Неужели эта задрыга Кася-ординаторша права? Неужели мне действительно расхотелось писать о пьянстве? А может, мне расхотелось писать, потому что расхотелось пить? Я писал, и получалось вроде как сражение с самим собой: то ли писать о пьянстве, то ли с пьянством завязывать; не знаю, проиграл я в этом сражении или выиграл. А может быть, со мной произошло то же, что с Марселем Прустом? Pourquoi pas? Why not? Warum nicht? У Марселя Пруста (это мне запомнилось из лекции Яна Блонского, услышанной двадцать восемь лет назад) утраченное время героя — время, обретенное рассказчиком. У меня почти та же ситуация: я, рассказчик Ежик, не только обретаю утраченное время своего героя Алкаша, но и нахожу то, что он с самого начала тщетно искал. Попутно я обретаю разбазаренное и пропитое время других персонажей. Между мной и моими героями разница порой очень невелика. (Никаких противоречий с другими местами поэмы.) Между мной и мной тоже различия ерундовые, возможно даже, все ровно наоборот: Алкаш — рассказчик, а Ежик тщетно ищет предсмертную любовь, и в результате они легко подменяют друг друга.

Иными словами, не Дон Жуан Лопатка, а Я, Дон Жуан Лопатка. Не доктор Гранада, а Я, доктор Гранада. Не сестра Виола, а Я, сестра Виола. Und so weiter. Я не говорю на иностранных языках, но ординаторши оказывают на меня такое мощное воздействие, что иногда мне кажется: вот-вот заговорю.

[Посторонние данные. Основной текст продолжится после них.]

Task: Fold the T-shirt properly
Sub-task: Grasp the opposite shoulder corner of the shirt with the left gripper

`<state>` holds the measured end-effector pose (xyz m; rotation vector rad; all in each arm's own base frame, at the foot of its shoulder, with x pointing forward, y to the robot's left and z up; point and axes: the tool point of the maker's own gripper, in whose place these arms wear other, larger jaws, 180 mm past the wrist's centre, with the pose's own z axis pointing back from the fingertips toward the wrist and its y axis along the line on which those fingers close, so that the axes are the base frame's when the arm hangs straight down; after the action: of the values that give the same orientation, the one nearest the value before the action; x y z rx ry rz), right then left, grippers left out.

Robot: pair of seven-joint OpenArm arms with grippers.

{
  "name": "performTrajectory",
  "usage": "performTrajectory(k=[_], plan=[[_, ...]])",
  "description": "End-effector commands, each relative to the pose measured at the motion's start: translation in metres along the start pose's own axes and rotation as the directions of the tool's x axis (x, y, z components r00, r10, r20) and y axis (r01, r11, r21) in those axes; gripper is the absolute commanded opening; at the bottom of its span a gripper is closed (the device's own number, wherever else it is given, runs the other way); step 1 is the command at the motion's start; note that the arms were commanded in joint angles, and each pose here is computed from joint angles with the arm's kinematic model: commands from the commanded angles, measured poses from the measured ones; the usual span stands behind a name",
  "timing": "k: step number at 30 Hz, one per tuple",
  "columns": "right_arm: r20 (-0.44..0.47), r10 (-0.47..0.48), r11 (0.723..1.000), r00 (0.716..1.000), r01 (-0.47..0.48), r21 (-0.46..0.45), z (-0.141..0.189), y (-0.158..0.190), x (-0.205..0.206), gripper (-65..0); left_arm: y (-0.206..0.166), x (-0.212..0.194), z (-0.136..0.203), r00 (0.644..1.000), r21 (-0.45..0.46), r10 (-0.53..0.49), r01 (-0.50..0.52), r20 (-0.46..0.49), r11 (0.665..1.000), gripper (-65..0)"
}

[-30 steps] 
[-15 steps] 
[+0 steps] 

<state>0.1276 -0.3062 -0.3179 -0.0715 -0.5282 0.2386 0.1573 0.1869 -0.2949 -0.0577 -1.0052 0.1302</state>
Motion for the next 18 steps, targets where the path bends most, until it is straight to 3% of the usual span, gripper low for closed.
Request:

Мой усыпленный в детстве немецкий проснется, на своем школьном русском я начну бегло говорить и писать, про свой, так толком и не выученный английский с полным правом смогу сказать: very fluently. Когда делиранты вдруг начинают шпарить на чужих языках, никто не удивляется — у нас в отделении и не такое бывает.

Шимон Сама Доброта оглядывает физиономии собравшихся в аудитории соратников и видит, что за неделю, три недели, месяц физиономии эти облагородились, отечность спала, носы побледнели, в глазах появился блеск. Ударник Социалистического Труда, например, изменился до неузнаваемости. Еще недавно рожа у него была раздута, как футбольный мяч, седые патлы всклокочены, одежда в беспорядке, руки тряслись. А как он выглядит сейчас? Худощавое загорелое мужественное лицо, буйная седая шевелюра, элегантная фланелевая рубашка в красно-черную клетку, рука крепко и уверенно держит кружку с ячменным кофе. Ударник Социалистического Труда сейчас выглядит как старший брат Клинта Иствуда.

Делиранты вновь обретают зрение, слух и речь. Самый Неуловимый Террорист, for example. Не знаю, упоминал ли я: дополнительная трудность при записывании сбивчивых излияний Террориста возникала от того, что говорил он едва слышным, хриплым шепотом. Знаменитый голос Яна Химильсбаха на этапе окончательного исчезновения; голосовые связки ни к черту. А сейчас? По прошествии двух-трех недель? Сейчас Самый Неуловимый Террорист не только говорит так, что его можно понять, сейчас Самый Неуловимый Террорист говорит так, что его речи просто необходимо увековечить. Он останавливает меня в коридоре и доверительно шепчет на ухо:

— Не горюй. Ежик, не горюй, еще придумают лекарство от нашей болезни. От сифа вот придумали.

— Если за каких-то несколько недель выпускники этого университета выходят из состояния немоты и отупения и начинают четко и образно формулировать мысли, — восхищенно бормочет себе под нос Колумб Первооткрыватель, — то я готов в графе «образование» впредь указывать два факультета: философский и делирический.